Objective: Elevated antigliadin antibody levels in small intestinal luminal secretions of subjects with normal or only mildly abnormal small intestinal histology are considered indicative of "latent" or "potential" celiac disease. The purpose of this study was to determine whether small intestinal bacterial overgrowth (SIBO) might provide an alternative explanation for positive luminal antigliadin antibodies in such subjects.
Methods: Twenty-six adult subjects without predisposition to disturbed mucosal immunity were investigated with culture of small intestinal luminal secretions. Luminal total IgA and IgA-antigliadin antibody concentrations were measured by radial immunodiffusion and indirect enzyme immunoassay, respectively. Local mucosal counts of IgA-plasma cells were determined by immunohistochemistry. Small intestinal histology and intraepithelial lymphocyte counts were assessed by light microscopy. Corresponding serum antigliadin antibody concentrations were determined.
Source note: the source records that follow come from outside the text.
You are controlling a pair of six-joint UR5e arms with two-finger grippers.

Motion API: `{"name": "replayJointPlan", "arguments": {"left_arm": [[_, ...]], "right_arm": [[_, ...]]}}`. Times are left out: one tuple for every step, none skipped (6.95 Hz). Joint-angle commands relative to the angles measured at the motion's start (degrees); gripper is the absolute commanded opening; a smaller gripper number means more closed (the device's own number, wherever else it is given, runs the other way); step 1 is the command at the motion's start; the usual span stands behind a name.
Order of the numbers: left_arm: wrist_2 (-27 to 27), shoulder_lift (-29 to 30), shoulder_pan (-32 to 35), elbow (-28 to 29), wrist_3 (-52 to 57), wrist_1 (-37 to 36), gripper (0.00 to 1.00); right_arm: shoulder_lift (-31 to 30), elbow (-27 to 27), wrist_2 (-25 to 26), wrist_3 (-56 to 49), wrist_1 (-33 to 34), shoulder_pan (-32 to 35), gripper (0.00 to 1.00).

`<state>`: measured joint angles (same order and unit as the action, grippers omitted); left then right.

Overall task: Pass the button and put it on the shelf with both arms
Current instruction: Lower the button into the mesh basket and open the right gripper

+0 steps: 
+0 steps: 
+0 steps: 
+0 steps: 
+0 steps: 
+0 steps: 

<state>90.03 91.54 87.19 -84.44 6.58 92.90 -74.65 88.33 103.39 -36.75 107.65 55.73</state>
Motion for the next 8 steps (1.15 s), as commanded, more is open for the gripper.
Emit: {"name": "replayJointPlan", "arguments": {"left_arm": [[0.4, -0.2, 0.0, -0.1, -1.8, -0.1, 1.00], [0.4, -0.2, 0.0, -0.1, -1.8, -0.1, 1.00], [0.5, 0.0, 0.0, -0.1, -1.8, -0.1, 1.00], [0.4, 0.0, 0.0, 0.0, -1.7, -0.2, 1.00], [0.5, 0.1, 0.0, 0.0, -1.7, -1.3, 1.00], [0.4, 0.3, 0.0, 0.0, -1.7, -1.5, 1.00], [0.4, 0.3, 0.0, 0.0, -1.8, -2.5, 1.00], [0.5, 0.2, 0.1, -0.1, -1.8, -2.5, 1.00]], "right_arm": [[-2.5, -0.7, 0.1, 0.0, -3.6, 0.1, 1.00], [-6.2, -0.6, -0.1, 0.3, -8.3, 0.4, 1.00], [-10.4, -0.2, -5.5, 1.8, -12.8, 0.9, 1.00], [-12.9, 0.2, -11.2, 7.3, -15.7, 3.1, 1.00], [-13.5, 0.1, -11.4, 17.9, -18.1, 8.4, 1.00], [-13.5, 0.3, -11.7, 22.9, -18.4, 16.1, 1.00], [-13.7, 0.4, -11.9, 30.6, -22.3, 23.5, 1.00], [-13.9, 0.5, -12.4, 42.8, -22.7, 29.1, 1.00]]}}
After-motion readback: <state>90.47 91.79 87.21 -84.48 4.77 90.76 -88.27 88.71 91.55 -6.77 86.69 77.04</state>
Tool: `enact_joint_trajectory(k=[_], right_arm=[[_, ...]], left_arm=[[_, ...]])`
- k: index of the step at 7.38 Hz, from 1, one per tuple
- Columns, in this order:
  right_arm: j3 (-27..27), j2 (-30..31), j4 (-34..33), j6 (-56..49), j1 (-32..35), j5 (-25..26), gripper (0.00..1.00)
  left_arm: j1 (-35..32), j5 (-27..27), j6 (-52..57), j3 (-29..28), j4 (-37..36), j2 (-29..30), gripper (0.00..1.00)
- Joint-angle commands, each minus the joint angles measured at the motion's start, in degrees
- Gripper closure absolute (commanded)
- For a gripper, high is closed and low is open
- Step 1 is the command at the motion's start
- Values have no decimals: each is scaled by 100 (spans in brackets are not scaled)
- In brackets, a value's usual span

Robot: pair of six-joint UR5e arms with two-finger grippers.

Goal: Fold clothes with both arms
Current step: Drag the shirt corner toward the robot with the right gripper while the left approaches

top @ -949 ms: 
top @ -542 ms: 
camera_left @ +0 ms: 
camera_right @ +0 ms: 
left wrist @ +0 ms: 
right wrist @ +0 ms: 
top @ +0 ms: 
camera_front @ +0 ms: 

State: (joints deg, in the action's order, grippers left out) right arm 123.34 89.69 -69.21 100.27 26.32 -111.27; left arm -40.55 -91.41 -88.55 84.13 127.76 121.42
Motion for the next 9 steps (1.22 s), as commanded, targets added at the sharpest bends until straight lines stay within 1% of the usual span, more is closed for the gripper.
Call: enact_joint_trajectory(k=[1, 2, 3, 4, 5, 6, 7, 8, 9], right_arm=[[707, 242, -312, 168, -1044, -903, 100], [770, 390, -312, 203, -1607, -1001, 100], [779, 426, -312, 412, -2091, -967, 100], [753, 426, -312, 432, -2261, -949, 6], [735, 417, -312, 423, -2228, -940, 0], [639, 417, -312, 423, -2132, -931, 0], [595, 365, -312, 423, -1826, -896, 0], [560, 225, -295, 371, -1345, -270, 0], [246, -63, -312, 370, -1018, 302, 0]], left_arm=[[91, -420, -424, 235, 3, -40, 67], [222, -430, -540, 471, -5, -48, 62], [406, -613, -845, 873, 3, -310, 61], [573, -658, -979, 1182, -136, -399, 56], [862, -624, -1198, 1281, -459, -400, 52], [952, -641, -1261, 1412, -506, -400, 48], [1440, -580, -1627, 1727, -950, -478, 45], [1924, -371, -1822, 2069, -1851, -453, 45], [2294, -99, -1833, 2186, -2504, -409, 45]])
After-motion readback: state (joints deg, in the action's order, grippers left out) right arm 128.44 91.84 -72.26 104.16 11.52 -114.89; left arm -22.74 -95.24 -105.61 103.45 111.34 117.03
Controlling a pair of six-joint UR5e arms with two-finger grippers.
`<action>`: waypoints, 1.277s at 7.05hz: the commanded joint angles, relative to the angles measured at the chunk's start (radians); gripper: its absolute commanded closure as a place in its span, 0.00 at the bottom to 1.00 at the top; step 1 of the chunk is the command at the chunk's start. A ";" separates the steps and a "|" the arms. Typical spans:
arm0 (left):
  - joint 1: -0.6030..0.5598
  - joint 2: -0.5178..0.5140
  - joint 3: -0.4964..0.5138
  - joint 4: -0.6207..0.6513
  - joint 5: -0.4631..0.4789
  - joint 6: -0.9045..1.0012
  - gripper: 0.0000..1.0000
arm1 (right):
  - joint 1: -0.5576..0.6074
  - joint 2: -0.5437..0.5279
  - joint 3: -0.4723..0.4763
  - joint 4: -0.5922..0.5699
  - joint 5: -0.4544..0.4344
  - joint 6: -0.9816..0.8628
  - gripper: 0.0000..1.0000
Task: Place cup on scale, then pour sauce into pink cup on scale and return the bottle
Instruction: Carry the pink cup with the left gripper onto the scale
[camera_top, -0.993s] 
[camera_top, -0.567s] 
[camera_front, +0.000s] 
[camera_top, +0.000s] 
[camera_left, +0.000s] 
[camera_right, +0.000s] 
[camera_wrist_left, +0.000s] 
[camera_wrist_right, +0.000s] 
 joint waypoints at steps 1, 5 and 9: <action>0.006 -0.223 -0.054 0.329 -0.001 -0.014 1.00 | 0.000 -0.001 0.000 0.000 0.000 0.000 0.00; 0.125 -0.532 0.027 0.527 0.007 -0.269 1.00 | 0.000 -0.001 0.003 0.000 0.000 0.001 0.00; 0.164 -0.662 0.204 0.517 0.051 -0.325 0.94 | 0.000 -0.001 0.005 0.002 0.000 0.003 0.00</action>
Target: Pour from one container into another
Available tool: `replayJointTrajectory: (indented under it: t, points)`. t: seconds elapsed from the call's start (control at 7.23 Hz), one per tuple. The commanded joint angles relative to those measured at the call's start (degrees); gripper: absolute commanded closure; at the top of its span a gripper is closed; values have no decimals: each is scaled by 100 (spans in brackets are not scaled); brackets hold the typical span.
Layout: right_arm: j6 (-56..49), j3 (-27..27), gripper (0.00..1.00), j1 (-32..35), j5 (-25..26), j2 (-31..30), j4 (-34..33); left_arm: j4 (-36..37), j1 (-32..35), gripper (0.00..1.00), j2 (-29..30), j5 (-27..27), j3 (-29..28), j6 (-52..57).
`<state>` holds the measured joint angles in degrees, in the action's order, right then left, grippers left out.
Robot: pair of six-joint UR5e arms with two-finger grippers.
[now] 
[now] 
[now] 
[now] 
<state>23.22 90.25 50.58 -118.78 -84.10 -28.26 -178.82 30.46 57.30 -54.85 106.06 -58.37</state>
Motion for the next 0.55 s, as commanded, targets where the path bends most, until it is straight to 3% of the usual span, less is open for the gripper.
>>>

Results: SIBO was present in 17/26 (65.4%) subjects. No subject with SIBO had villous atrophy. Luminal total IgA concentrations (p < 0.0005), mucosal IgA-plasma cell counts (p < 0.01), and intraepithelial lymphocyte counts (p < 0.01) were significantly increased in subjects with SIBO. Luminal IgA-antigliadin antibodies were detected in 6/17 (35.3%) subjects with SIBO and 0/9 (0%) subjects without SIBO. Luminal IgA-antigliadin antibody concentrations correlated significantly with luminal total IgA levels (p < 0.01) but not with serum values (p < 0.1). Serum IgG-antigliadin antibody concentrations were elevated in 2/6 (33.3%) subjects with SIBO and positive luminal antigliadin antibodies.
Conclusions: SIBO may be an alternative explanation to "latent" or "potential" celiac disease for positive luminal antigliadin antibodies in subjects with either normal or only mildly abnormal small intestinal histology, even when serum antigliadin antibody concentrations are elevated. Positive luminal antigliadin antibodies in SIBO probably occur as epiphenomena in the context of a graded mucosal immune response to local bacterial antigens.